Once this last practice takes hold, the meeting is now mostly run by the team. Then it may choose to adjust the format of the meeting so it becomes more effective in coordinating its work. At this point, invitation has become imbedded on the team.
Say Why You’re Doing This
Tell them why you are inviting them to take ownership of some of these responsibilities. For example, regarding the practice of one team member choosing the next, I explain that this helps everyone be aware of which team members are on the call or the online meeting, and to listen to what everyone has to say, and not to be solely focused on their own update. Possibly, this may not be true for everyone on the team, but I find more people on the team will pay attention to what is happening in the standup and in the team overall.
This practice combined with the “questions at the end between team members” also allows those team members with a broader view of the work and goals to get clarification on progress and suggest some realignment of the work.
Don’t Volunteer Others
Invitation does not mean you volunteer others to take on a responsibility. People have to be willing to take the step or they will not own it. If you volunteer someone and they stumble, then you get the responsibility back and any resulting problems caused by the fumble of a team member. If the entire team can own the task, I find this is less likely to happen.
Let them know a few different ways they may take on the task, but let them know they should experiment to see what works best for their team. Again, with the practice of one team member calling the next, I might tell them how I’m tracking who has spoken in the standup but let them know there may be other ways of tracking. I may let the team try it for a few days and ask members how they were tracking who had spoken. You will usually find a few approaches that other team members can use. In this case, I’ve now invited the team to create some of its own process.
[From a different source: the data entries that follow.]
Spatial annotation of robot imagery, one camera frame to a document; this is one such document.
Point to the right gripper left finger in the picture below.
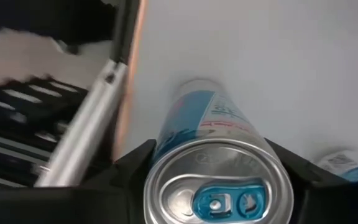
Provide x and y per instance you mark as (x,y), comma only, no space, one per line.
(57,205)

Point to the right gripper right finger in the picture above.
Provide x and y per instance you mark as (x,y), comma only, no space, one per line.
(337,202)

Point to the blue silver Red Bull can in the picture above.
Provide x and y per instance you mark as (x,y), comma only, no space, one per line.
(216,174)
(353,169)

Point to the black slatted equipment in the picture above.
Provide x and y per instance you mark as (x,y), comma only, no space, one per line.
(17,124)
What If No One On The Team Accepts Your Invitation?
Do not force the invitation. If you are trying to hand responsibility to the team so you can manage other responsibilities, don’t try to push the responsibility onto the team. If it is not ready to own the responsibility, find something else to suggest to the team that might be an even smaller step or an alternative task. And you may even just wait if the team feels it is under some pressure.
Finally, I find that continually inviting the team to own parts of their own process helps build momentum. As the team takes more steps to greater responsibility, it tends to pick up new responsibilities faster as members become confident in what they can own. As they own more parts of their process, they can adjust faster and become more effective in their work—and even proud of what they own.
A previous version was published on ProjectManagement.com August 15, 2016 by Mark Kilby.